- WHAT IS EXPECTED: Reproduce the listing verbatim through the line with "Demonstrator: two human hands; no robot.".

- DATA SECTION:

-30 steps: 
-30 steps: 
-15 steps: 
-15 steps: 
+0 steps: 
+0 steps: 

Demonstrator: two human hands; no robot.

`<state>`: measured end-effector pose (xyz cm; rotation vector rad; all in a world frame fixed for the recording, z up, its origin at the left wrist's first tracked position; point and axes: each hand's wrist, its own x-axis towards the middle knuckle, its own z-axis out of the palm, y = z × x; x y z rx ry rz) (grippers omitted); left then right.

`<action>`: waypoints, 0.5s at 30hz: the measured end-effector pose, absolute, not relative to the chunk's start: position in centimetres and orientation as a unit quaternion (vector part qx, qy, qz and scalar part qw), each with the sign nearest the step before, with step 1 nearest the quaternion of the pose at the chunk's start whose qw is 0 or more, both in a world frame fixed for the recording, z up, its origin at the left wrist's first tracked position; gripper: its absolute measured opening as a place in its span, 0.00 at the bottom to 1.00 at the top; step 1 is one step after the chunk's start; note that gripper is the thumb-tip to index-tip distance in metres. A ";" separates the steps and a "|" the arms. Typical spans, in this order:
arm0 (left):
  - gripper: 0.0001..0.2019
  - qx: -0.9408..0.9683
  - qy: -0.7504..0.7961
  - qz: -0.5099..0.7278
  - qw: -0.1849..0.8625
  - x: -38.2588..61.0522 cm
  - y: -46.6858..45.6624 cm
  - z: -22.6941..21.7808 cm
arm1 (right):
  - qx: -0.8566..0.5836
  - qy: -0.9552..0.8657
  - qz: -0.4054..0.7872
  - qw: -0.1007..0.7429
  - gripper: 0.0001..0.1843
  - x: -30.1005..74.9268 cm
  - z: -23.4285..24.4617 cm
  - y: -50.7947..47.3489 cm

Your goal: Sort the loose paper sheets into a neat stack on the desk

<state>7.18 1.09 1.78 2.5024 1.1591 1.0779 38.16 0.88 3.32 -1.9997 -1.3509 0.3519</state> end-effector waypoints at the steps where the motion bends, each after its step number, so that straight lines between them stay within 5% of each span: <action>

- EXPECTED ANSWER:
-30 steps: 
-30 steps: 
-15 steps: 
-15 steps: 
+0 steps: 
+0 steps: 

Demonstrator: two human hands; no robot.

No further output is expected here.